Officially, Yuzhmash manufactured agricultural tractors and special kitchen equipment for everyday needs, such as mincing-machines or juicers for peaceful Soviet households. In official reports for the general audience there was no information about the production of rockets or spaceships. However, hundreds of thousands of workers and engineers in the city of Dnipropetrovsk worked in this plant and members of their families (up to 60% of the city population!) knew about the “real production” of Yuzhmash. This missile plant became a significant factor in the arms race of the Cold War. This is why the Soviet government approved of the KGB’s secrecy about Yuzhmash and its products. According to the Soviet government’s decision, the city of Dnipropetrovsk was officially closed to foreign visitors in 1959. No citizen of a foreign country (even of the socialist ones) was allowed to visit the city or district of Dnipropetrovsk. After the late 1950s ordinary Soviet people called Dnipropetrovsk “the rocket closed city.”

Only during perestroika was Dnipropetrovsk opened to foreigners again in 1987. (see in detail in Sergei I. Zhuk, Rock and Roll in the Rocket City: The West, Identity, and Ideology in Soviet Dniepropetrovsk, 1960-1985 (Baltimore, MD: the Johns Hopkins University Press & Washington, D.C.: Woodrow Wilson Center Press, 2010), 18-28.

In June 1990,[43] the women’s department of Dnipropetrovsk preliminary prison was destroyed in prison riots. In the ten years that followed, women under investigation (i.e. not convicted) in Dnipropetrovsk oblast were either held in Preliminary Prison 4 in Kryvyi Rih or in «detention blocks» in Dnipropetrovsk; this contravened Ukrainian Law «On preliminary incarceration». Journeys from Kryviy Rih took up to six hours in special railway carriages with grated windows. Some prisoners had to do this 14 or 15 times.
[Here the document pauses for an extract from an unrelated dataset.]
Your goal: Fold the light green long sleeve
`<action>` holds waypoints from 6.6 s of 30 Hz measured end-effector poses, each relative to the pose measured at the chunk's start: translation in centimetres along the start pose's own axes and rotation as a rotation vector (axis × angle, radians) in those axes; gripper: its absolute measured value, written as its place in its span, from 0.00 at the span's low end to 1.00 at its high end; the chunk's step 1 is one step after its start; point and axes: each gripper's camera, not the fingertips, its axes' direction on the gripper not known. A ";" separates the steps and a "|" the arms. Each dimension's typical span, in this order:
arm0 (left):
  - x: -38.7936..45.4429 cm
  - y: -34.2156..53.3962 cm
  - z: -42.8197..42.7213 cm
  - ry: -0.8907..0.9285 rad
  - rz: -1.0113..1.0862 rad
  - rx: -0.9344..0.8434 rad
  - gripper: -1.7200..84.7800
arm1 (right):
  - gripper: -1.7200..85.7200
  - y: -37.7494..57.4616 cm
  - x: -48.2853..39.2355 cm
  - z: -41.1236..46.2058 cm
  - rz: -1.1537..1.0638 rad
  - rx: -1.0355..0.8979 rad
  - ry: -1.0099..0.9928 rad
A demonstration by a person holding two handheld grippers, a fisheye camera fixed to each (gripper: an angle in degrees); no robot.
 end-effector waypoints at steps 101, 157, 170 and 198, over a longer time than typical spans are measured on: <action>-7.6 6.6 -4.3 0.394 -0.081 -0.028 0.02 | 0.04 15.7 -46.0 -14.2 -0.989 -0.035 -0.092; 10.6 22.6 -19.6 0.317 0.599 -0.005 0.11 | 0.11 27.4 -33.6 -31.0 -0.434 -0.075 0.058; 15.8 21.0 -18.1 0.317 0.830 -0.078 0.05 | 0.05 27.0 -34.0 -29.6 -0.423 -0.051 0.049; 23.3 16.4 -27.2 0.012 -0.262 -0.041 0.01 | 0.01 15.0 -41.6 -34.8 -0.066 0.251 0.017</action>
After complaints by the ombudsman (Nina Karpacheva) the head of the State prison department of Ukraine (Vladimir Levochkin) arranged that finances were given for the provision of women cells in Dnipropetrovsk Preliminary Prison, making the lives of the 15,000 unconvicted women-detainees easier from August 2000.[44]

In 2005, the most powerful representative of the «Dnipropetrovsk Faction» in Ukrainian politics was Leonid Kuchma, the former President of Ukraine and former senior manager of Yuzhmash.

In June and July 2007, Dnipropetrovsk experienced a wave of serial killings that were dubbed by the media as the work of the Dnipropetrovsk maniacs. In February 2009, three youths were sentenced for their part in 21 murders.[45]

On 27 April 2012, four bombs exploded near four tram stations in Dnipropetrovsk, injuring 26 people.